§ Exercise goal
Output only the lines of the entries that follow, starting at the one with "In the picture (47, 90)" and running down to the one with "Under (213, 197)", both included and unchanged.

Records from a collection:
= Beginning of Section =

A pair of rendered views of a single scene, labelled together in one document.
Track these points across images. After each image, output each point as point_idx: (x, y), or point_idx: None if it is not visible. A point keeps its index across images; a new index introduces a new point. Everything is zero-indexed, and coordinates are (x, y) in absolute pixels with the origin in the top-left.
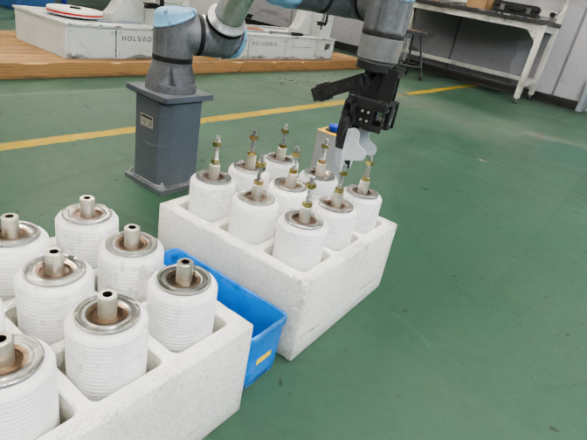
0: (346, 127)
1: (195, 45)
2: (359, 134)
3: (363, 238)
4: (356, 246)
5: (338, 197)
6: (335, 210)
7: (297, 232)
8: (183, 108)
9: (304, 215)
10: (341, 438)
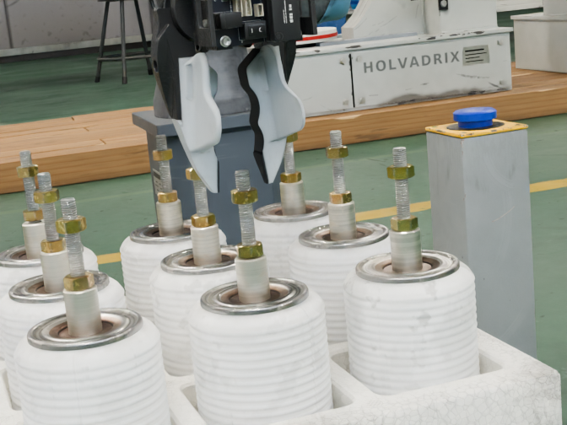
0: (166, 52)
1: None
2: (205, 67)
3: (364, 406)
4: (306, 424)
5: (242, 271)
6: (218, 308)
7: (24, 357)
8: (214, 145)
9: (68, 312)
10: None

= End of Section =
= Beginning of Section =

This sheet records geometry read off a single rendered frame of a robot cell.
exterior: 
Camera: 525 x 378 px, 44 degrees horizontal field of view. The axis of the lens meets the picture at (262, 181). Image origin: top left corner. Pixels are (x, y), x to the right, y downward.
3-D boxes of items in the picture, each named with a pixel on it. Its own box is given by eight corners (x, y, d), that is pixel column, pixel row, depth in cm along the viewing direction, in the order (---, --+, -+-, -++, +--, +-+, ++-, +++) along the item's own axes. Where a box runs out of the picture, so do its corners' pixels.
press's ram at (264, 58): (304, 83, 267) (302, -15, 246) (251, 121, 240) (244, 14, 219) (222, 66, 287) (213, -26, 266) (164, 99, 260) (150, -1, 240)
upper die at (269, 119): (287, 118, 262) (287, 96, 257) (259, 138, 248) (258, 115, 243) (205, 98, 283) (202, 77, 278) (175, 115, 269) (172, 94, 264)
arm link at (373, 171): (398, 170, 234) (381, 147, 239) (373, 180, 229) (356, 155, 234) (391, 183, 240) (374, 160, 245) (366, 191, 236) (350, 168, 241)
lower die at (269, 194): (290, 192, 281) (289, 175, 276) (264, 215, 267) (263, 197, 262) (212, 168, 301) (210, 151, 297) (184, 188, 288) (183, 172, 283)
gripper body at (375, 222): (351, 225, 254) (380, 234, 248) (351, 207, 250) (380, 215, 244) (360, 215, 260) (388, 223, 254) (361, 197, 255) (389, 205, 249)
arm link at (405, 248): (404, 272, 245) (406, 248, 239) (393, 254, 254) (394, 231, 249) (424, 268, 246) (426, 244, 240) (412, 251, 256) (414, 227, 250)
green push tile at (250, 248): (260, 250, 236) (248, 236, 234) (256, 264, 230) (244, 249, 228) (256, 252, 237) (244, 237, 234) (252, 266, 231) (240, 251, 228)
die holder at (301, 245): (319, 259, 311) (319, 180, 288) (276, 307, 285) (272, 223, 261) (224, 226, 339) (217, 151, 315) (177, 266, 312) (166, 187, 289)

= End of Section =
= Beginning of Section =

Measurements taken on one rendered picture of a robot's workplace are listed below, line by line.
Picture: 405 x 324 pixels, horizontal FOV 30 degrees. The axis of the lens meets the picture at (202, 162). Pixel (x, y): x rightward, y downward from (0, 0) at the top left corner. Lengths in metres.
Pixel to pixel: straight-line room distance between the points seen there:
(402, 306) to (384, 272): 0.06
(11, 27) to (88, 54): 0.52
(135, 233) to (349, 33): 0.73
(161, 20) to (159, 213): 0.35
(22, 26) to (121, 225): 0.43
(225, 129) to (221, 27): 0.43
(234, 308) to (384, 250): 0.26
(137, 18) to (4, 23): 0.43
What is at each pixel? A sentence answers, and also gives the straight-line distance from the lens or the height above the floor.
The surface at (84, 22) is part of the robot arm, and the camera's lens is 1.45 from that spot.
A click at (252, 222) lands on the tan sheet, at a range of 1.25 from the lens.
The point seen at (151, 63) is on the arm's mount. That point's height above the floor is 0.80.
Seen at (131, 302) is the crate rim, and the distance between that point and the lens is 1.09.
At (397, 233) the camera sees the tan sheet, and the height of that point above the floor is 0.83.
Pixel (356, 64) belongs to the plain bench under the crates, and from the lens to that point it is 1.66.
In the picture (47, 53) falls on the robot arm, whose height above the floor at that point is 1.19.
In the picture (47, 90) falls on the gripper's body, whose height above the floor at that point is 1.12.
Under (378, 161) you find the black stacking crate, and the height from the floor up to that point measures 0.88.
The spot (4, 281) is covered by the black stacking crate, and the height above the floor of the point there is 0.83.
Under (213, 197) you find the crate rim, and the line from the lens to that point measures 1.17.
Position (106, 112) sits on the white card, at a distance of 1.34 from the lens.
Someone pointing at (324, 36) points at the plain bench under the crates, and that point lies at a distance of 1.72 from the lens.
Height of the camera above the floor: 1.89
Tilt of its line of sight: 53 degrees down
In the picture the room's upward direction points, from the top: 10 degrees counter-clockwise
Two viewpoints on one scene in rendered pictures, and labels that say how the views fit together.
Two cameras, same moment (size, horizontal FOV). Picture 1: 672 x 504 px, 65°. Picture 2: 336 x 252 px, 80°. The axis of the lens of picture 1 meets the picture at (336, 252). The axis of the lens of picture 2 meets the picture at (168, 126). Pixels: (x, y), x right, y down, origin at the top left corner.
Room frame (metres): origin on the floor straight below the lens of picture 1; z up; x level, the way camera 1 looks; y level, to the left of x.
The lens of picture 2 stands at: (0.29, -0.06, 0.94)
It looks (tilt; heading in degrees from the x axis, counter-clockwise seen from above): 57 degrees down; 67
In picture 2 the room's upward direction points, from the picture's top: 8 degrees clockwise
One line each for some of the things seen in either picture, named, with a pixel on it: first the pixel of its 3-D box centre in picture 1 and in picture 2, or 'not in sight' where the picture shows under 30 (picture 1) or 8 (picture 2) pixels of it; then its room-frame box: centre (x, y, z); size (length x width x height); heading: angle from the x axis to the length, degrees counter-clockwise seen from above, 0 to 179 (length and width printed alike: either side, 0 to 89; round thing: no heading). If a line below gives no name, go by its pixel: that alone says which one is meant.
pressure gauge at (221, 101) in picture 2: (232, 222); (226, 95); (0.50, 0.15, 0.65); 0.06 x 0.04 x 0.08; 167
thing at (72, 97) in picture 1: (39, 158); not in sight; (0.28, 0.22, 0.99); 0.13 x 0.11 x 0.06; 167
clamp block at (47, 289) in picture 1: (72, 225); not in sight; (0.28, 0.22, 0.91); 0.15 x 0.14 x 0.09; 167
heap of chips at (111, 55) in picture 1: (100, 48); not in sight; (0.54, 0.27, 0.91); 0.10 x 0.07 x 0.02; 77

= End of Section =

§ Answer to the problem
In the picture (47, 90) falls on the gripper's body, whose height above the floor at that point is 1.12.
Under (378, 161) you find the black stacking crate, and the height from the floor up to that point measures 0.88.
The spot (4, 281) is covered by the black stacking crate, and the height above the floor of the point there is 0.83.
Under (213, 197) you find the crate rim, and the line from the lens to that point measures 1.17.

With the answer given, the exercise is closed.